**WHAT YOU HAVE TO DO**
What is needed is an exact copy of the lines in the listing below, from the one with "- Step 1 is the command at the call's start" up to and including the one with "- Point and", with no other lines.

── INFORMATION PROVIDED

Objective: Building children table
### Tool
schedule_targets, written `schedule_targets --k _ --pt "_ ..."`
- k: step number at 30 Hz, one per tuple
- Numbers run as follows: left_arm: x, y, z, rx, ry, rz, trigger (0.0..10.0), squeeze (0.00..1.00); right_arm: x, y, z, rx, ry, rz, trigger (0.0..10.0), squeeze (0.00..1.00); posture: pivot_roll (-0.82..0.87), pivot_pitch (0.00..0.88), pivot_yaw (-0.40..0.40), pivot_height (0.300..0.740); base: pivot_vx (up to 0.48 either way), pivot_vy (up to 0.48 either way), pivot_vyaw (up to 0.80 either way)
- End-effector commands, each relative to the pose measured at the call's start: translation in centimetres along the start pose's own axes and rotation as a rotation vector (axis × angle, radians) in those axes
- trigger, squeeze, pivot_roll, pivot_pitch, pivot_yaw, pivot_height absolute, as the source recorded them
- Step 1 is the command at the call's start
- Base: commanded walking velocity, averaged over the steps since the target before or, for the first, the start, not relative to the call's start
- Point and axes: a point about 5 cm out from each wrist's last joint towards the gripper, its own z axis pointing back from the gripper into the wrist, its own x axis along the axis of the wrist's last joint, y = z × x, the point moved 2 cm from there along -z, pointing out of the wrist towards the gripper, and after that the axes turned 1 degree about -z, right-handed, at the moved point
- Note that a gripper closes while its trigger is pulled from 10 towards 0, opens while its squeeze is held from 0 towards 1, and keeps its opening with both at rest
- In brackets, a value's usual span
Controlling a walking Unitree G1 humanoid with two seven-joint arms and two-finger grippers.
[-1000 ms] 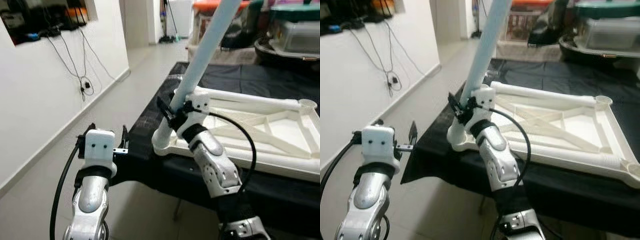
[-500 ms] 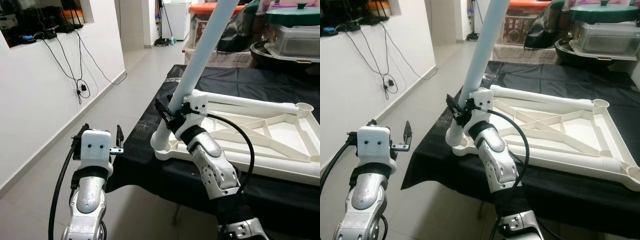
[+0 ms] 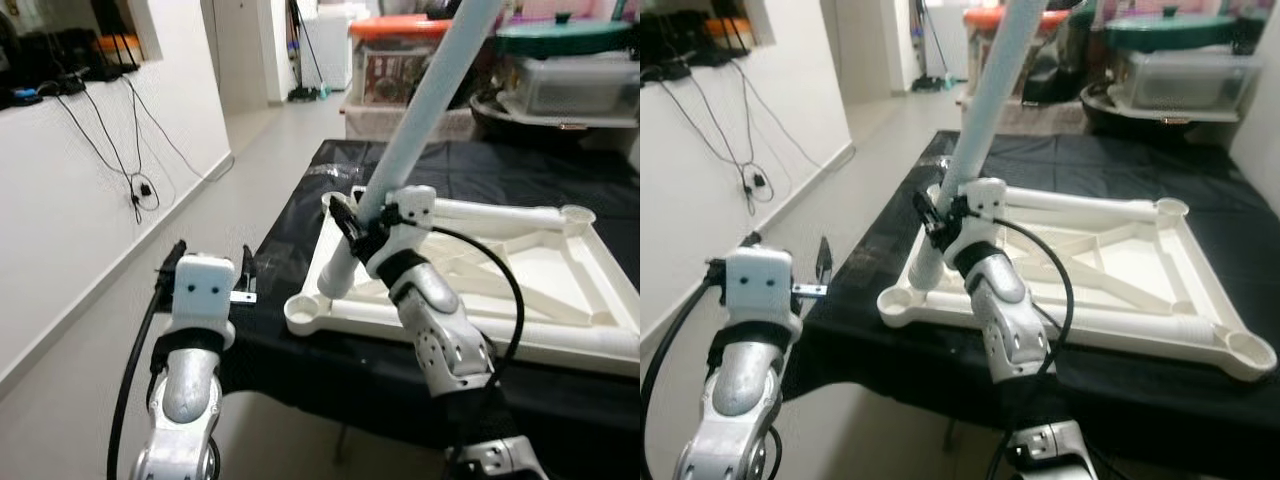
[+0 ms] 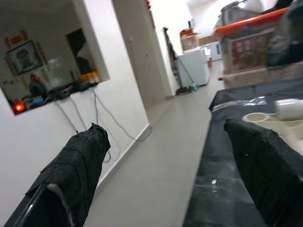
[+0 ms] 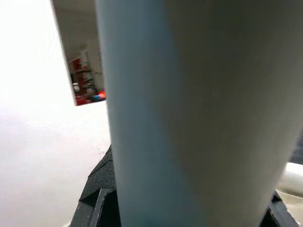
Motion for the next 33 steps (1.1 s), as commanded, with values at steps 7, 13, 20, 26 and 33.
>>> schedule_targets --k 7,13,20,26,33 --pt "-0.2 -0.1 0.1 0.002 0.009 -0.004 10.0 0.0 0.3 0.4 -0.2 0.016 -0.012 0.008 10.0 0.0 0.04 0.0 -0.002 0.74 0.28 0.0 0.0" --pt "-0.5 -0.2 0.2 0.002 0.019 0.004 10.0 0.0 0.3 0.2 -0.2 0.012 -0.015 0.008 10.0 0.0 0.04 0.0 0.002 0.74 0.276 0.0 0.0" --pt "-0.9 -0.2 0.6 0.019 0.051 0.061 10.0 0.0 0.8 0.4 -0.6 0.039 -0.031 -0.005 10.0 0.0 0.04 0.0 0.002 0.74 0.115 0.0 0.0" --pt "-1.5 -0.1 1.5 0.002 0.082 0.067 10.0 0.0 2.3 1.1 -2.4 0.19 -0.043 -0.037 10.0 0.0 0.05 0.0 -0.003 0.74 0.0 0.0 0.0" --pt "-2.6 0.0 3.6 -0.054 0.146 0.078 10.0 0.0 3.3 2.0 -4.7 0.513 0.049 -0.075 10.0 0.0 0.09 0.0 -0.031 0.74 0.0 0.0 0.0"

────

**RESULT BELOW**
- Step 1 is the command at the call's start
- Base: commanded walking velocity, averaged over the steps since the target before or, for the first, the start, not relative to the call's start
- Point and axes: a point about 5 cm out from each wrist's last joint towards the gripper, its own z axis pointing back from the gripper into the wrist, its own x axis along the axis of the wrist's last joint, y = z × x, the point moved 2 cm from there along -z, pointing out of the wrist towards the gripper, and after that the axes turned 1 degree about -z, right-handed, at the moved point

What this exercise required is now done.